Het licht komt via de pupil terecht op je netvlies (dat is een laag die het licht opvangt). Het netvlies bestaat uit miljoenen cellen. De cellen in je oog hebben 2 soorten vormen. De ene lijkt een beetje op kegels en de andere op staven. De staven zijn gevoelig voor zwart en wit. De kegels voor kleuren. Als dat licht op de cellen valt dan sturen die een signaal (een boodschap) door naar je oogzenuw. Dan stuurt de oogzenuw het signaal naar je hersenen. Je hersenen maken dan van die informatie een beeld.

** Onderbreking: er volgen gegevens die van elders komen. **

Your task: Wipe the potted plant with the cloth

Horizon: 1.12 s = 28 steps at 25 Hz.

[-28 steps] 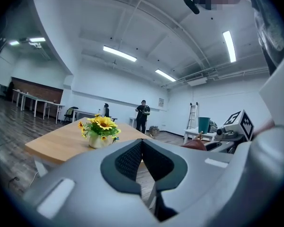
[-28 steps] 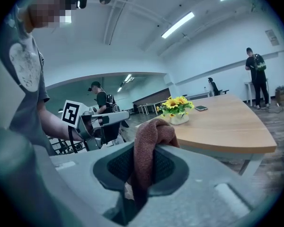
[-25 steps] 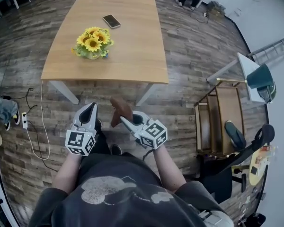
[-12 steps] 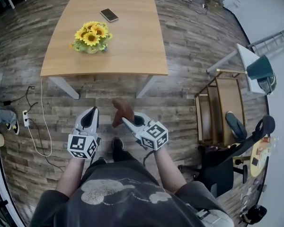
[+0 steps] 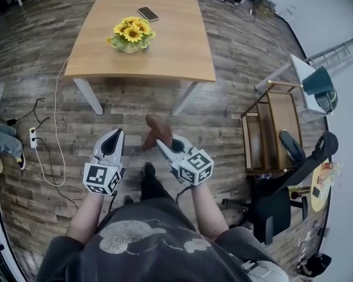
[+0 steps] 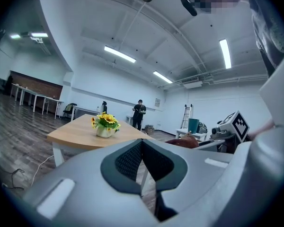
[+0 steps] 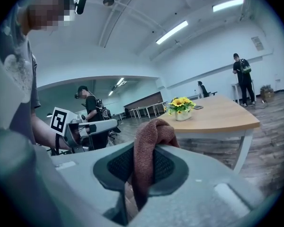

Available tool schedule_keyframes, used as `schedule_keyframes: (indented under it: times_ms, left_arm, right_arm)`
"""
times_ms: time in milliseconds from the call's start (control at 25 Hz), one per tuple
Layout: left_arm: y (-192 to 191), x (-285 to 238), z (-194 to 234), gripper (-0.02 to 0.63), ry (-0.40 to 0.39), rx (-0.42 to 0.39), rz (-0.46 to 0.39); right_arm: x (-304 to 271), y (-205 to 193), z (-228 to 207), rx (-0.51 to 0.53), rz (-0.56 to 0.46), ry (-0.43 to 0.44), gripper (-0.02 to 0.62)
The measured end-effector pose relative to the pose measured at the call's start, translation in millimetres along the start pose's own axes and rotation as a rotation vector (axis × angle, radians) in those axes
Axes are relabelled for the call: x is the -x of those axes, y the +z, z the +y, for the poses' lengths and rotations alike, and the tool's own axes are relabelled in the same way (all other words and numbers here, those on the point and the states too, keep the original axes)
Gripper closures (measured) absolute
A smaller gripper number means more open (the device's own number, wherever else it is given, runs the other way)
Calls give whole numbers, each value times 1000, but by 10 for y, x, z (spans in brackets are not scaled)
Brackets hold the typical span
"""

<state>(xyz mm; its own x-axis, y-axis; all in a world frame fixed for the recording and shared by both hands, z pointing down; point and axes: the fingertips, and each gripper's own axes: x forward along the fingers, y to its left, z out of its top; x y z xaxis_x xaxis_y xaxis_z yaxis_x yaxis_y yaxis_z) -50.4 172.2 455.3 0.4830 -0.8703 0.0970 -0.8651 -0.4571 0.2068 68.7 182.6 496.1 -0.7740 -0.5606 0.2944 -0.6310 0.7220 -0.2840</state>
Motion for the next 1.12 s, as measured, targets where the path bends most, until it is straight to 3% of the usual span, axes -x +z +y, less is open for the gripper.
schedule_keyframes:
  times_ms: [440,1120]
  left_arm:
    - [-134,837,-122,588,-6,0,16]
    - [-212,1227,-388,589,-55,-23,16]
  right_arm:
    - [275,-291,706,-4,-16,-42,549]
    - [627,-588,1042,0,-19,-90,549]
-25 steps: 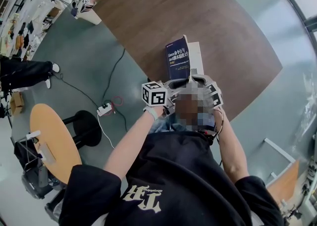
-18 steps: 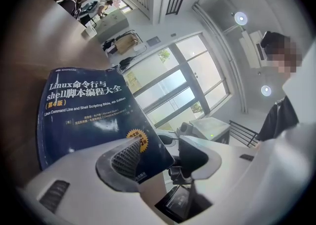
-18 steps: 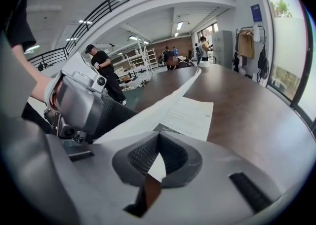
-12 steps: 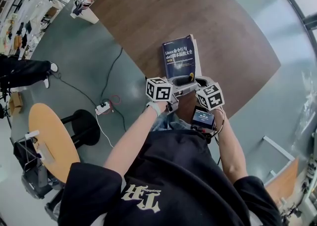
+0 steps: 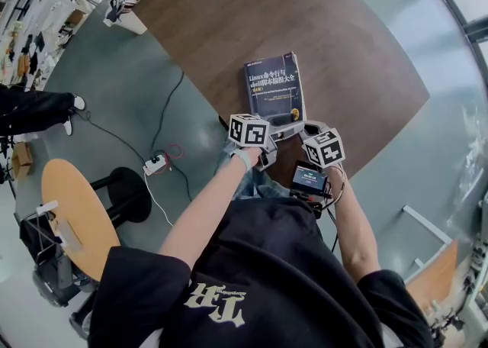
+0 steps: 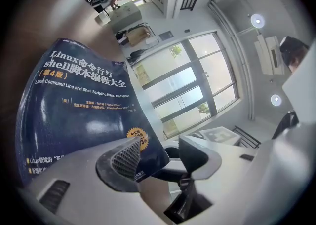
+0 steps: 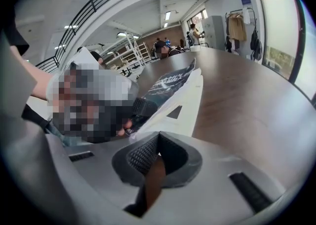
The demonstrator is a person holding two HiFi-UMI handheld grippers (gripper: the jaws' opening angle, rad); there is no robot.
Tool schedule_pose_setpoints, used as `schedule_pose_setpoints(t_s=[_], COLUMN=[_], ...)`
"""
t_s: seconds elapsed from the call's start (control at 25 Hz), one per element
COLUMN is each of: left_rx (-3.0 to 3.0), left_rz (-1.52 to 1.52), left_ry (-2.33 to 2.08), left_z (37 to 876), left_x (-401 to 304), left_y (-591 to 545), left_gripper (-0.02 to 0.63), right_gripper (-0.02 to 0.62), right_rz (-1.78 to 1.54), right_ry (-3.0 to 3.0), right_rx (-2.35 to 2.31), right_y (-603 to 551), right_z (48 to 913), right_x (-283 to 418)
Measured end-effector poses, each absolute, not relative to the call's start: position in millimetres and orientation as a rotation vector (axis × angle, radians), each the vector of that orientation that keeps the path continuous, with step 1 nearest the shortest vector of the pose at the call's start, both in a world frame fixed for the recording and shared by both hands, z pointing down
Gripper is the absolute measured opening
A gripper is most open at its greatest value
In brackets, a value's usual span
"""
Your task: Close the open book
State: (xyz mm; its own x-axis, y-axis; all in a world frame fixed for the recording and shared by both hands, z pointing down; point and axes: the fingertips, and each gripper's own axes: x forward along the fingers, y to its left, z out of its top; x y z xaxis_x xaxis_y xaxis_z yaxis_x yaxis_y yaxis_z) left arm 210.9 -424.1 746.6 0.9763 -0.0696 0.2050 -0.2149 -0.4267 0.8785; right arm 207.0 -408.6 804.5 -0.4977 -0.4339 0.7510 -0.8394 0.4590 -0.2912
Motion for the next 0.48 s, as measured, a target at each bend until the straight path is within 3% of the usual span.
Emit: schedule_pose_setpoints(t_s=[0.48], left_rx=[1.931], left_rz=[0.264], left_ry=[-0.293], left_z=[787], left_x=[214], left_y=[-424], left_gripper=[0.229], right_gripper=[-0.012], right_rz=[0.938], right_ry=[-2.001], right_rx=[1.104], right_y=[-400], right_z=[818], right_x=[242])
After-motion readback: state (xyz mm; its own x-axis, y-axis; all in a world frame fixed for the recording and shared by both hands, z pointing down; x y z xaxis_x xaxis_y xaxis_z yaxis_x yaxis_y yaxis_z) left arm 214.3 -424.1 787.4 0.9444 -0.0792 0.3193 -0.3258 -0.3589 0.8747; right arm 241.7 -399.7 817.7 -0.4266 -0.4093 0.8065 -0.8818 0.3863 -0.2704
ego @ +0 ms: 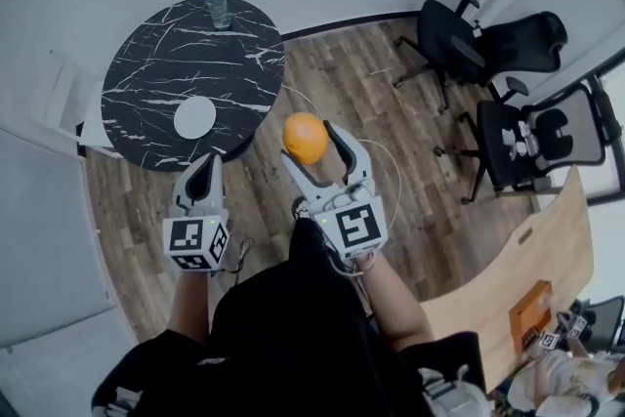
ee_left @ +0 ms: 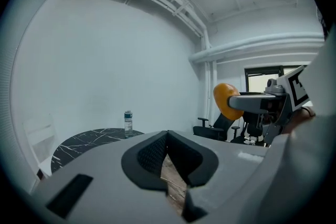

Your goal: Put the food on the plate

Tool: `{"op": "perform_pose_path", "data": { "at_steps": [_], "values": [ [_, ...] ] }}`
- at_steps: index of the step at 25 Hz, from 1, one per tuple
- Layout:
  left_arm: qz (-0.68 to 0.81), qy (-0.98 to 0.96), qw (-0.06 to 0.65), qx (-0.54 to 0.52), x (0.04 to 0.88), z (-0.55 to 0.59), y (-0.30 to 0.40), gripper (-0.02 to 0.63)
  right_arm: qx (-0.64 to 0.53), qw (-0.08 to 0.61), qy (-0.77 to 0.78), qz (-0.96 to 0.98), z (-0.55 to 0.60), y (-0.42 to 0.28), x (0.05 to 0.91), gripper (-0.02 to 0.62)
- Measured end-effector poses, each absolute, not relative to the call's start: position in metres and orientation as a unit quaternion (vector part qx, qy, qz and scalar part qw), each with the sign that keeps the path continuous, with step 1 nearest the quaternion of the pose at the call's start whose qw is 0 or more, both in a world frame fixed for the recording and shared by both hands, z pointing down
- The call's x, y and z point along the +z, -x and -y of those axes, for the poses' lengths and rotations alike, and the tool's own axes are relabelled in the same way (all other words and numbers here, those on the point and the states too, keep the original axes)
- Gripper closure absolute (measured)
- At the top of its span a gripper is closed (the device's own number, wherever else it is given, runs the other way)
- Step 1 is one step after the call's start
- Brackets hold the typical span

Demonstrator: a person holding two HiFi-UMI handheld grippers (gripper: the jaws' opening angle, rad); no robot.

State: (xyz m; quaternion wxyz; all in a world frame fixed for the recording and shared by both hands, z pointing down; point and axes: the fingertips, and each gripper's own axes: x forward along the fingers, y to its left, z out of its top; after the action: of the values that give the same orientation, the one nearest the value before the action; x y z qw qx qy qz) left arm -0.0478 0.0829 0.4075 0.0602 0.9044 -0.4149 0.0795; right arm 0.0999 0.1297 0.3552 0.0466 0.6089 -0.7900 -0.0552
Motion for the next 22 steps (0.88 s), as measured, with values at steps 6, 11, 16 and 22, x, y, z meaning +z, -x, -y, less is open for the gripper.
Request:
{"op": "perform_pose_path", "data": {
  "at_steps": [6, 11, 16, 22],
  "values": [
    [0.414, -0.904, 0.075, 0.075, 0.406, -0.03, 0.008, 0.606, -0.044, 0.056, -0.58, 0.811, -0.064, -0.139, 0.36, 0.279],
    [0.432, -0.891, 0.086, 0.112, 0.424, 0.014, -0.019, 0.606, -0.03, 0.068, -0.554, 0.829, -0.016, -0.171, 0.374, 0.279],
    [0.436, -0.883, 0.101, 0.141, 0.444, 0.042, -0.045, 0.606, -0.016, 0.087, -0.526, 0.846, 0.011, -0.196, 0.4, 0.279],
    [0.406, -0.886, 0.141, 0.174, 0.468, 0.053, -0.073, 0.606, -0.046, 0.16, -0.485, 0.859, 0.037, -0.196, 0.45, 0.279]
  ]
}}
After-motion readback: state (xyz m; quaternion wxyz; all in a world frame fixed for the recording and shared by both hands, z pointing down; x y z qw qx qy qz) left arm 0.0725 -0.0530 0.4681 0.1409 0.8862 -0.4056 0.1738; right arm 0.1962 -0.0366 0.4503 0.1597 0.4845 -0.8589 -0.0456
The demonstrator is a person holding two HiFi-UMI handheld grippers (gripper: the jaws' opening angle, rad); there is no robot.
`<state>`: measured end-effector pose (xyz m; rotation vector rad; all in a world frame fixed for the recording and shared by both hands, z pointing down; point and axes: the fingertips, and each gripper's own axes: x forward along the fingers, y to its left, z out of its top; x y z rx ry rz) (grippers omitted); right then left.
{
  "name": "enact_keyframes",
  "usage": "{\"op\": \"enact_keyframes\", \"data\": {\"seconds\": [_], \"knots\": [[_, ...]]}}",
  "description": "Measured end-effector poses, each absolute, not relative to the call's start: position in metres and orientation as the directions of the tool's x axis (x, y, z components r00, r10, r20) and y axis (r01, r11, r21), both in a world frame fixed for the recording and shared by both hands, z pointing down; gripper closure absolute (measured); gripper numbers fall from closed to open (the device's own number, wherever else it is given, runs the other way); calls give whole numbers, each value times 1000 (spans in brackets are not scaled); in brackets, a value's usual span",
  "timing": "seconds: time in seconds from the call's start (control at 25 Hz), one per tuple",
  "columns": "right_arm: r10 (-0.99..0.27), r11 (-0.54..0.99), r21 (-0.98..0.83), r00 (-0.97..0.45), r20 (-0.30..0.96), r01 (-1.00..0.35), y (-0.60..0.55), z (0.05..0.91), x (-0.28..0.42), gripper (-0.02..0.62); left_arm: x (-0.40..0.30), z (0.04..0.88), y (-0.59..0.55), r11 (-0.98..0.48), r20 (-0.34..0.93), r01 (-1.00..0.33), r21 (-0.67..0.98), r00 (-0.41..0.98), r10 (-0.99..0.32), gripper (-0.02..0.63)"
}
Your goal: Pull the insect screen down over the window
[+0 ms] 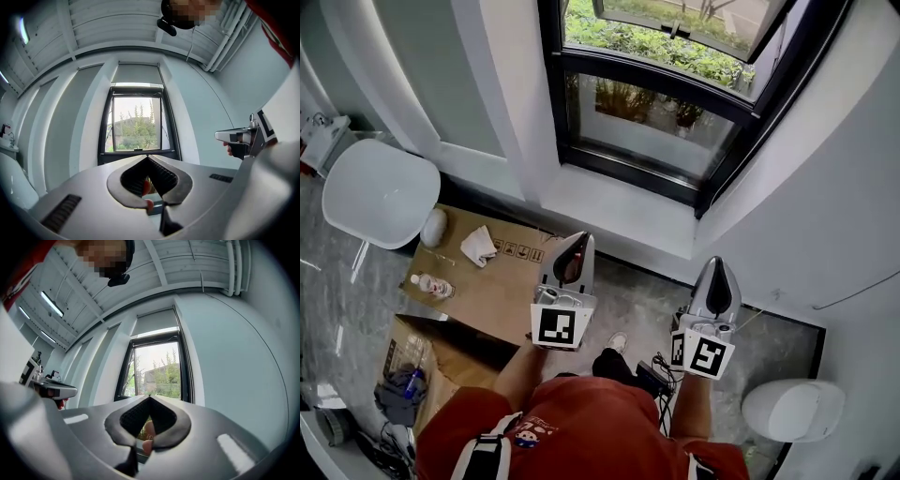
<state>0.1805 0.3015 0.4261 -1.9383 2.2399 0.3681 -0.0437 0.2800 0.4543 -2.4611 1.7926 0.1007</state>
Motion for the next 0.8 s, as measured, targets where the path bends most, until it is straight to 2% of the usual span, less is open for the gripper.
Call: {"op": "enact_keyframes", "data": {"seconds": [0.8], "knots": [[-939,183,24,-182,-291,-983,178,428,264,586,39,445,169,-260,-101,-963,-77,267,-958,601]]}}
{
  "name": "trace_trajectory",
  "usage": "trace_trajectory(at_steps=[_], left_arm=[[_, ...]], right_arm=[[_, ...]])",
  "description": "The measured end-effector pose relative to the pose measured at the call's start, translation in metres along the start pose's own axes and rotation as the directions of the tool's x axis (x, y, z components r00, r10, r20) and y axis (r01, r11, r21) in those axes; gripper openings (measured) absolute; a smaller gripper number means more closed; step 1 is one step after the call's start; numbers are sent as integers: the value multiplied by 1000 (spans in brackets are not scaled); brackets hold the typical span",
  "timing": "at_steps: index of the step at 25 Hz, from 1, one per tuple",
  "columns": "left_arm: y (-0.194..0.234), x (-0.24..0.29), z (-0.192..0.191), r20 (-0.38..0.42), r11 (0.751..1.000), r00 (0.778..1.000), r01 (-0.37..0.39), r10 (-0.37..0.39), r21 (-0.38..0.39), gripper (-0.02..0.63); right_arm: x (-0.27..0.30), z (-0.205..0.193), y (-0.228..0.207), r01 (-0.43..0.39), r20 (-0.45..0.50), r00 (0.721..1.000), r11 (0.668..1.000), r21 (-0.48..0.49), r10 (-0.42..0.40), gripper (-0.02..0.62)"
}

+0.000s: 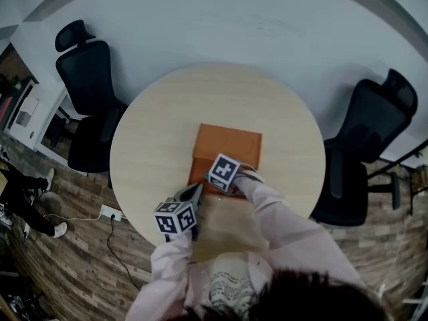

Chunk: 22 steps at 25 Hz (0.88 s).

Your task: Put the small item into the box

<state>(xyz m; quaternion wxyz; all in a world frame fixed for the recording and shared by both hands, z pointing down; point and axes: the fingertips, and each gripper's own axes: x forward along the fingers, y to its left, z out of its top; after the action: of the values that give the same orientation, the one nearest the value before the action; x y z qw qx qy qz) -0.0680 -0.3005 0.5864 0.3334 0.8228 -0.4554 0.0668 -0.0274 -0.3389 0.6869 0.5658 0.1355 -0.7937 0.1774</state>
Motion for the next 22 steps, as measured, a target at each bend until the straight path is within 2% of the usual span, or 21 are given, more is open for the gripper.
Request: trace_trajectory(at_steps=[13, 22], left_arm=[[1, -3, -1, 5, 1000, 1000, 1, -1, -9, 11], [0, -4, -1, 6, 1000, 1000, -1, 1, -10, 11]], right_arm=[[5, -1, -6, 57, -13, 998, 998, 5, -57, 142], [6, 0, -6, 64, 12, 998, 997, 36, -65, 156]])
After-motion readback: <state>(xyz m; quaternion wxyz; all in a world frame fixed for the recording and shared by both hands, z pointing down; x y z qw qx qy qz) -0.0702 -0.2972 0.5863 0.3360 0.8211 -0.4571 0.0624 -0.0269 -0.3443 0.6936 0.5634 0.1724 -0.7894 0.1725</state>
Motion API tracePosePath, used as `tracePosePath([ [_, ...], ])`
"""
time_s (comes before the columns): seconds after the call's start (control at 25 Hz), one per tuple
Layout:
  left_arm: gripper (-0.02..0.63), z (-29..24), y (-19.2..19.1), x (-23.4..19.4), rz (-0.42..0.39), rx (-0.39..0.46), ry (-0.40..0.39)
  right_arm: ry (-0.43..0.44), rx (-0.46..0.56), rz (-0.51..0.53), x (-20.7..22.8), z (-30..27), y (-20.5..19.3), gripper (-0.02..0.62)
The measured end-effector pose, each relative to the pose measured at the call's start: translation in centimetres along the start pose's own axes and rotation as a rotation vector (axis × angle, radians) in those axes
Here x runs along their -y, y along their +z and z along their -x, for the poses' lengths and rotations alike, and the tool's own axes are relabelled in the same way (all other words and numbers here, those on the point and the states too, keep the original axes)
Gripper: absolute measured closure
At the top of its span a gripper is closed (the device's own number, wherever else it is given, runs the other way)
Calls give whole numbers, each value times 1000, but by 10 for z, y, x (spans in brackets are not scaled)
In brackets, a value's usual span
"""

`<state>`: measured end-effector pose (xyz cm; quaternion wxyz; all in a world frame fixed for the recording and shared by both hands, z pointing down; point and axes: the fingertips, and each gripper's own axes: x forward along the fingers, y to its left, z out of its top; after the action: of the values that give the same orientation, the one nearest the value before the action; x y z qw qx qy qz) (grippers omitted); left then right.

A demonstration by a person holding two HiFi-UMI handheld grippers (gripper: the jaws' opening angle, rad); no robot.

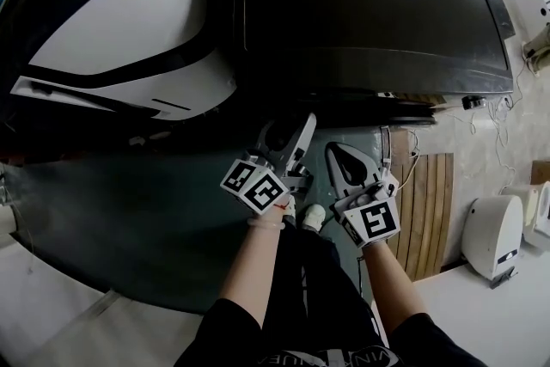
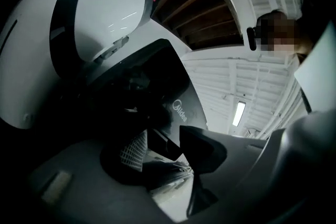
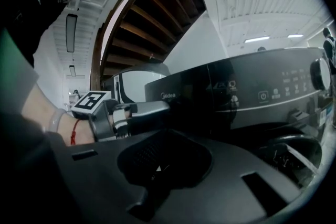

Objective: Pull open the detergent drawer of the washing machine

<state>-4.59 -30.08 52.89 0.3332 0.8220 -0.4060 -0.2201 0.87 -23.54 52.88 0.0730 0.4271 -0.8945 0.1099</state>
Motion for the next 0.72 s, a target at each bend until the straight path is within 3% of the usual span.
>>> tracePosePath([
  [0.28,426,-8,8,5,159,105,-108,-14,22,-9,5,2,-3,583],
  [0.48,453,-7,9,-1,234,159,-91,-14,24,-17,6,8,-4,583],
  [0.72,468,-1,7,4,258,140,-87,-7,25,-16,1,24,-10,583],
])
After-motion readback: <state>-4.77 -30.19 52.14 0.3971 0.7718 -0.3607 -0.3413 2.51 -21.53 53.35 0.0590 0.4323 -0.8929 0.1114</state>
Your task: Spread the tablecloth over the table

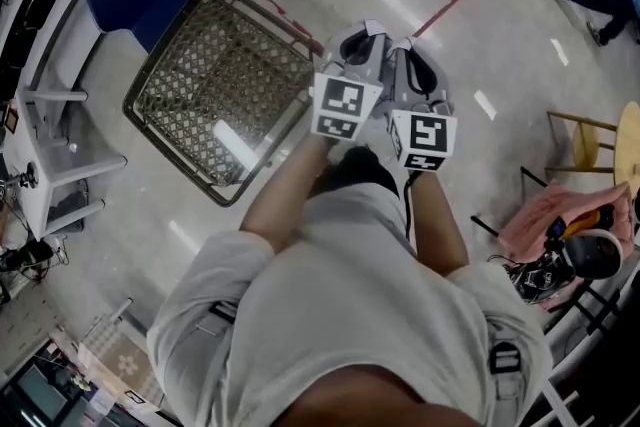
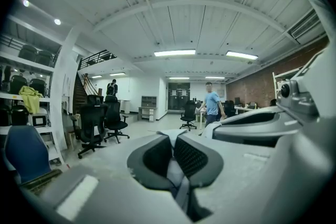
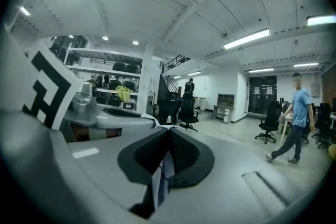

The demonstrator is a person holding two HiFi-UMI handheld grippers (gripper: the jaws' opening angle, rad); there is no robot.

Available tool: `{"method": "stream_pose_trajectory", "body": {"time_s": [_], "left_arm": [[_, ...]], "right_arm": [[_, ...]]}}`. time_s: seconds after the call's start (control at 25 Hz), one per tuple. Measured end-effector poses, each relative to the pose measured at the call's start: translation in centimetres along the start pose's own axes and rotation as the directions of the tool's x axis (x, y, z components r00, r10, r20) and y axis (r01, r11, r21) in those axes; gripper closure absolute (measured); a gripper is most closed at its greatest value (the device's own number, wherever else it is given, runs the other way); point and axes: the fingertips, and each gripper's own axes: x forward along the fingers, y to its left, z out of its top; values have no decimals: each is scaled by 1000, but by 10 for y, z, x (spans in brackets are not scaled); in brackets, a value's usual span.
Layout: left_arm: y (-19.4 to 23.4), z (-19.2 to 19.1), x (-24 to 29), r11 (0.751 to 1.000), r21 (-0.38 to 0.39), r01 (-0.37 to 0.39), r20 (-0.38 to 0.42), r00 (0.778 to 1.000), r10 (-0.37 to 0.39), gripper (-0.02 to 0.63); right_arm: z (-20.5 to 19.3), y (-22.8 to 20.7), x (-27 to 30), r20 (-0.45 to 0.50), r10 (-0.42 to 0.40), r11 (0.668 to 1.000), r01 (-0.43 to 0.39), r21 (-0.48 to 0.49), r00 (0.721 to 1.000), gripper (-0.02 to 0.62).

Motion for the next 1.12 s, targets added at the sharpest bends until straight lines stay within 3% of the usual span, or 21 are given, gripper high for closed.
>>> {"method": "stream_pose_trajectory", "body": {"time_s": [0.36,0.76,1.0,1.12], "left_arm": [[88,-15,43,999,-29,-29,-32,999,28,583],[233,5,95,981,-47,-186,-32,982,184,583],[328,30,116,948,-14,-318,-9,948,318,583],[383,76,95,903,27,-429,51,903,427,583]], "right_arm": [[-2,16,89,-36,45,999,-46,-17,998,588],[40,36,227,-5,142,990,-142,-4,990,588],[63,58,293,54,244,970,-244,-14,968,588],[104,81,326,121,332,943,-331,-32,935,588]]}}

Achter je bindvlies (de voorkant van je oog, achter je lens, waarmee je kijkt), zit je hoornvlies. Het hoornvlies bestaat uit 5 lagen. De buitenste laag is een 5-cellige laag. Daarachter zit een rekbare (dat betekent dat je hem uit kan rekken) laag, die wordt ook wel de laag van Bowman genoemd. Daaronder ligt de collageenlaag, die is het dikst. Die laag beschermt je tegen infecties (infecties zijn ontstekingen die je kunt krijgen). In die laag zitten ook infectie- bestrijdende cellen. Daaronder ligt het endothelium, dat maar één cel dik is. Die dunne laag zorgt dat je oog altijd een beetje nat blijft. De allerlaatste laag, het Descemet membraam, is elastisch.
Over je ogen zit je hoornvlies, dat is helemaal doorzichtig. Over je hoornvlies zit je ooglid. Als er te veel licht of water in je ogen komt of je een harde klap krijgt klappen je oogleden dicht. Je oogleden bieden een goede bescherming en houden onze ogen vochtig; anders drogen je ogen uit.
Helemaal aan het begin van je oogzenuw zit de ‘blinde vlek’. Doordat over de blinde vlek geen hoornvlies zit, kun je er niet mee zien.
Je hebt ook nog een gele vlek, dat is een belangrijke vlek op je netvlies, die ervoor zorgt dat we kleuren en details zien. Met al die lagen en vlekken zorgt ons oog ervoor dat we kunnen zien.
Blind
Als je blind bent, kan een bril niet meer helpen. Je bent volgens de definitie blind als je minder dan 5% ziet. De meeste ‘blinden’ zien wel nog het verschil tussen donker en licht. Slechts 1 op de 5 kinderen die “blind” zijn zien helemaal niks. De meeste blinden zien dus nog wel een héél klein beetje, al is het voor hen heel erg vaag. Ze leren met hun ‘blindheid’ om te gaan. Hun andere zintuigen leren ze vaak zó goed te gebruiken dat je niet gelooft dat ze blind zijn. Het is ook niet waar dat blinden niets hebben aan computer, televisie of gameboy en Nintendo DS. Ze kunnen soms zelfs héél goed met dat soort apparaten omgaan! Sommige computers kunnen aangepast worden met héél grote lettertypen en felle kleuren. Ook kunnen sommige computers spreken of hebben een brailleprinter.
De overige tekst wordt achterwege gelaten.